Posted at 11:04 AM, Mar 03, 2019
and last updated 2019-03-03 11:04:49-05

I hope you haven’t put your winter coats away just yet. Winter is back. It will be rain and snow today with chances for light snow accumulations for the Bluegrass and northern Kentucky. The start of the new work week will bring a new winter weather headline… a blast of Arctic air.

An Arctic front is about to unleash a serious chill over a good portion of the country. Temperatures will start to tank this evening as the boundary dives south. We’ll have the effects of the Arctic front for days to come. It will be in the teens with single digit wind chills as you step out Monday morning. It doesn’t get much better into the afternoon as blustery conditions persist. The very cold air continues to pour south into Tuesday, which will be the coldest day of the bunch. Lexington’s record low high (coldest maximum temperature) is 22° from 1960. More about 1960 to come.

The temperature trend starts heading in a positive direction through the back half of the work week. We’ll finally climb above freezing Thursday afternoon. Yay for mini victories! But it won’t be getting “warm” by any stretch of the imagination. Average highs this time of year are running in the low 50s. We won’t return to “normal” until next weekend.
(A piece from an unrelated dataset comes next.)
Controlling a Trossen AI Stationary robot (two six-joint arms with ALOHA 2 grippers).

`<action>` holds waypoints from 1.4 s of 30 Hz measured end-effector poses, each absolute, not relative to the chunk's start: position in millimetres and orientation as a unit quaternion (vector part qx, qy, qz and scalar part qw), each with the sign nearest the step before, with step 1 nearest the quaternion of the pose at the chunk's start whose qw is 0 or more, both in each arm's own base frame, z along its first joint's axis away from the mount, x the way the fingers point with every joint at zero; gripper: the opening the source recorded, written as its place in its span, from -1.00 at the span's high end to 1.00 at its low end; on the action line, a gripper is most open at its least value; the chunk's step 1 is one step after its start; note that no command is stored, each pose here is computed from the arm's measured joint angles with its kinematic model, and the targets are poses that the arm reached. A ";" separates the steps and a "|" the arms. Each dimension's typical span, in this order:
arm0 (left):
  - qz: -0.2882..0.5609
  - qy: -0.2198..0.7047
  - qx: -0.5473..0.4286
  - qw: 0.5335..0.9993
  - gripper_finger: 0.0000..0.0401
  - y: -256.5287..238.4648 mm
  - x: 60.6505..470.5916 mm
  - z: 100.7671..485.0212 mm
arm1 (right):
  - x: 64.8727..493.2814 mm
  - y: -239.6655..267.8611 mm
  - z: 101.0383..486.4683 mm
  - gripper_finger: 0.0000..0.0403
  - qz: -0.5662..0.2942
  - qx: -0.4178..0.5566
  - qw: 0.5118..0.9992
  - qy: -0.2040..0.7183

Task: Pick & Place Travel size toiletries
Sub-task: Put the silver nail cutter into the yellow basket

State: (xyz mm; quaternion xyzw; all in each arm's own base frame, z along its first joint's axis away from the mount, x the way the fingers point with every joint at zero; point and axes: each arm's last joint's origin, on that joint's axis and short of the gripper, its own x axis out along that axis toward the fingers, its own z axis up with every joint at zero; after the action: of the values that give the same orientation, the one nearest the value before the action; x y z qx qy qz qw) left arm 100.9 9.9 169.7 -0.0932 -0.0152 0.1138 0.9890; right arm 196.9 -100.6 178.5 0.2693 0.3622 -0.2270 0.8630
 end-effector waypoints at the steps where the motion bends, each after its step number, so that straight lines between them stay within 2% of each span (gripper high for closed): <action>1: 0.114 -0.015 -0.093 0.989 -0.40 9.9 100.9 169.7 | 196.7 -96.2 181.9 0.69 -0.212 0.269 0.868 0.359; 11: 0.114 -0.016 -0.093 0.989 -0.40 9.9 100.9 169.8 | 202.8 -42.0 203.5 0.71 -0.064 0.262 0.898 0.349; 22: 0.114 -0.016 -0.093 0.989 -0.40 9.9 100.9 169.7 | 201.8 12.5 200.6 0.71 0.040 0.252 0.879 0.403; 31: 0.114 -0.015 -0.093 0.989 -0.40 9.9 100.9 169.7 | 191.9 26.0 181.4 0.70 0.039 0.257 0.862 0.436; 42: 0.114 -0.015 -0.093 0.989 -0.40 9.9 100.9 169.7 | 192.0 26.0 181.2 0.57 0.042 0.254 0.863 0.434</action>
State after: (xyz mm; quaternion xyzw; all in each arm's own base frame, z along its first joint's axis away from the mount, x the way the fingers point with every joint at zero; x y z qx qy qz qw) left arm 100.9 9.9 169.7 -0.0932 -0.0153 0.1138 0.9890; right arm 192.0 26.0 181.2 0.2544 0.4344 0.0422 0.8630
Cold outbreaks in March aren’t out of the ordinary for the Bluegrass. Our most recent one occurred four years ago. An early March winter storm dumped over 17 inches of snow on Lexington. Highs in the 20s with single digit and sub-zero lows followed. It is a little unusual is the number of days where temperatures will remain below freezing. We average one of those days each March. This week we will see three-straight days where temperatures don’t climb above 32°. The year with the most March days below freezing is 1960. That year also happens to be Lexington’s coldest March on record. Coincidence, I don’t think so. 1960 is also one of Lexington’s coldest and snowiest years.